Food Classification CSE 190 SP 11

Sunday, June 19, 2011

Semaine 12 dimanche

~ dimanche ~

OpenCV on Mac OS X

Installed OpenCV on Mac. About the same process as in Linux (thankfully), besides just installing the Xcode package instead of using yum in Fedora, and installing pkg-config manually:

Download pkg-config for Mac OS X:http://mac.softpedia.com/get/Developer-Tools/pkg-config.shtml
OR direct link
http://pkgconfig.freedesktop.org/releases/pkg-config-0.23.tar.gz

Unzip it into wherever.
Go into that directory
$ cd <pkg-config unzipped dir>
$ ./configure
$ make
$ sudo make install

Then set the environment variables just as in Linux:

$ export PKG_CONFIG_PATH=/usr/local/lib/pkgconfig
$ export LD_LIBRARY_PATH=/usr

Check it by running these two commands, should have something similar, in your /

usr/local/...:

$ pkg-config --cflags opencv

-I/usr/local/include/opencv -I/usr/local/include

$ pkg-config --libs opencv-L/usr/local/lib -lopencv_core -lopencv_imgproc -lopencv_highgui -lopencv_ml -lopencv_video -lopencv_features2d -lopencv_calib3d -lopencv_objdetect -lopencv_con

trib -lopencv_legacy -lopencv_flann

For the compile lines to use in Makefile, see the Linux installation guide posted before.

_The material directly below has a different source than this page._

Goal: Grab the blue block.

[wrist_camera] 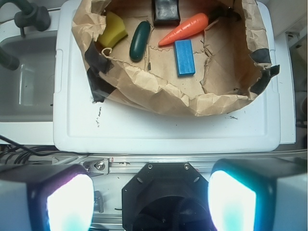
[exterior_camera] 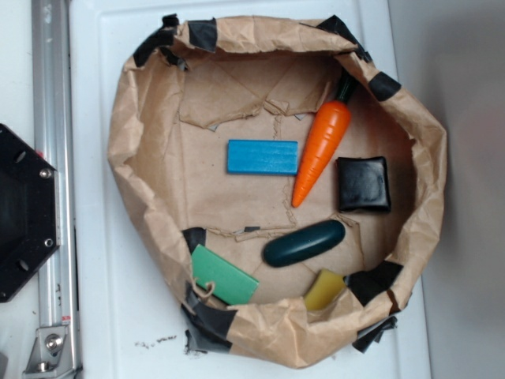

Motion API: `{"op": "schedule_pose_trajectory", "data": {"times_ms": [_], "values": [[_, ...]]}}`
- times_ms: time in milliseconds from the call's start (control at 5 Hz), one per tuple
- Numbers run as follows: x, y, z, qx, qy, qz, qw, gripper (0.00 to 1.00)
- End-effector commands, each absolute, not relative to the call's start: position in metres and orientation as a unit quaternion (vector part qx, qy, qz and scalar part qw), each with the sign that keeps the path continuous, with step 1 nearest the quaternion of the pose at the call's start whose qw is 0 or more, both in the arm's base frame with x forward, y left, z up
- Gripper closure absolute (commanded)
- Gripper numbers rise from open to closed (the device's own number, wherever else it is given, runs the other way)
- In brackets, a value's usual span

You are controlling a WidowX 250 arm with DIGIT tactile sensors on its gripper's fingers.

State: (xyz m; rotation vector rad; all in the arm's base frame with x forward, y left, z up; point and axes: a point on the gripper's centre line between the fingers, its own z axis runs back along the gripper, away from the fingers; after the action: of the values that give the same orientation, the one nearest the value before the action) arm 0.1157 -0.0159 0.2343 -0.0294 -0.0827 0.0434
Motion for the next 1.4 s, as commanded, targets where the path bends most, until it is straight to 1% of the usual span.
{"op": "schedule_pose_trajectory", "data": {"times_ms": [0,200,400,600,800,1000,1200], "values": [[0.116,-0.016,0.234,-0.015,-0.041,0.022,0.999,0.00],[0.166,0.000,0.211,0.005,-0.055,-0.014,0.998,0.00],[0.216,0.009,0.185,0.015,-0.055,-0.036,0.998,0.00],[0.264,0.014,0.149,0.028,-0.036,-0.050,0.998,0.00],[0.285,0.026,0.099,0.025,0.006,-0.033,0.999,0.00],[0.277,0.036,0.065,0.022,0.029,-0.018,0.999,0.00],[0.257,0.054,0.038,0.022,0.039,-0.023,0.999,0.00]]}}
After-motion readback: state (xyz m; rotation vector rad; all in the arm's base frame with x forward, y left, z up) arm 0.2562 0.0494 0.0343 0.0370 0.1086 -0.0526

Xcode is so big... - - a 4 GB download for 3+ hours and 10 GB install... O_O They should have optional packages so that we can choose to only download the UNIX development package...

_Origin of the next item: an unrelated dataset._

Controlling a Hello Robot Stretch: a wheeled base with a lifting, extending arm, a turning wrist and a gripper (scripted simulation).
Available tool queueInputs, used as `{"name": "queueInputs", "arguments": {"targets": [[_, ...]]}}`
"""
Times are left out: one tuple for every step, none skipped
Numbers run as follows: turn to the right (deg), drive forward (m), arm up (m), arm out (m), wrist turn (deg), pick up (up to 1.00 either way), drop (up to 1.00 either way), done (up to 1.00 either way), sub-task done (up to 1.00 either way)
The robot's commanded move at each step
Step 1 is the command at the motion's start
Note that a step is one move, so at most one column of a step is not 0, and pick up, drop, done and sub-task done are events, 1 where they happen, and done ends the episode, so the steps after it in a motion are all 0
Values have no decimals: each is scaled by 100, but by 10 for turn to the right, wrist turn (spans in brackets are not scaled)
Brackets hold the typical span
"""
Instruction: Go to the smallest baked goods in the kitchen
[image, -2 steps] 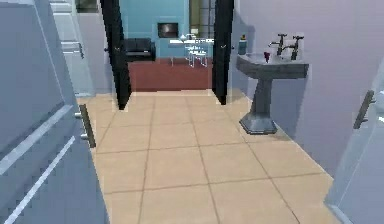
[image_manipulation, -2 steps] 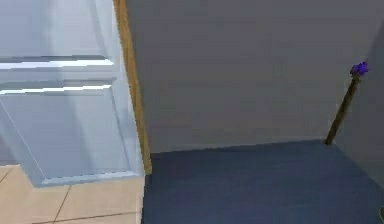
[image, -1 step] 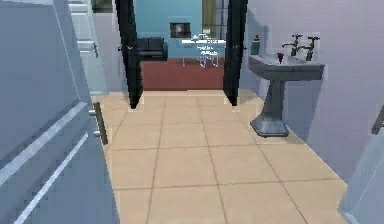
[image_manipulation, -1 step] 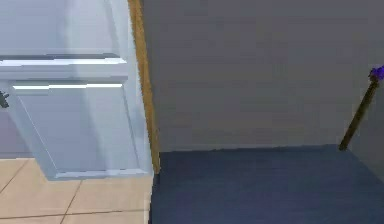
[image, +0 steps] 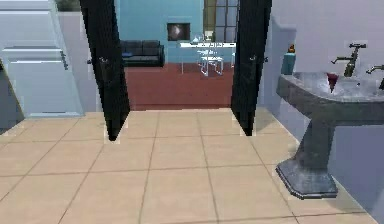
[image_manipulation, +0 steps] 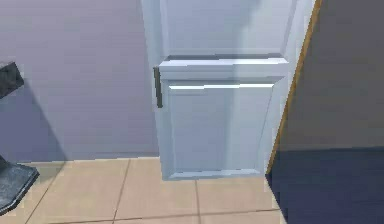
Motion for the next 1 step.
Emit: {"name": "queueInputs", "arguments": {"targets": [[0, 35, 0, 0, 0, 0, 0, 0, 0]]}}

Some of my built-in tests in test_cv.sh failed though, with errors FAIL(Bad accuracy) and FAIL(Invalid test data). Not sure why, the same process in Linux didn't get me any errors... test_cxcore.sh and test_ml.sh both worked. So I think I'll just ignore the ones that failed in test_cv.sh.

Subversion

Trying to check out the repository on a Mac, which I committed from Linux. Had a bunch problems with subversion, seemed to be caused by files with the same name but different capitalizations, which Linux allows because it's case-sensitive, but other systems don't, so SVN is giving all these errors when I fix and reupdate and fix and reupdate, seemed like a cycle of 3 files.

Initial error looks like:

svn: In directory '.'
svn: Can't open file '.svn/tmp/text-base/foodRecog.cpp.svn-base': No such file or directory

That means there's a file with the same name but different capitalization. Just delete the problematic file from the repository with:
$ svn rm http://repositoryURL/theProblemFile

Run update again. Most likely it won't let you run, saying

svn update
svn: Working copy '.' locked
svn: run 'svn cleanup' to remove locks (type 'svn help cleanup' for details)

Then run
$ svn cleanup
If it doesn't let you run, then do
$ rm .svn/log

Then svn cleanup should run, then svn update should run.
Solve the problem with other files that give the same error. May have to just delete the local copy and make a new folder and check out again.
Otherwise your update may be cycling through this type of errors for several files, even though there is nothing wrong with these files:

svn: Failed to add file 'myResize.sh': an unversioned file of the same name already exists

OR

svn: In directory '.'
svn: Can't move source to dest
svn: Can't move '.svn/prop-base/tempfile.7.tmp' to '.svn/prop-base/Makefile.svn-base': No such file or directory
(this error also means the same capitalization problem. But if this is not the initial error, this file might have no problem at all, it's just that you need to delete this entire folder, make a new one, and do a clean checkout, after you resolve the problems above with the other files. This was the case for me.)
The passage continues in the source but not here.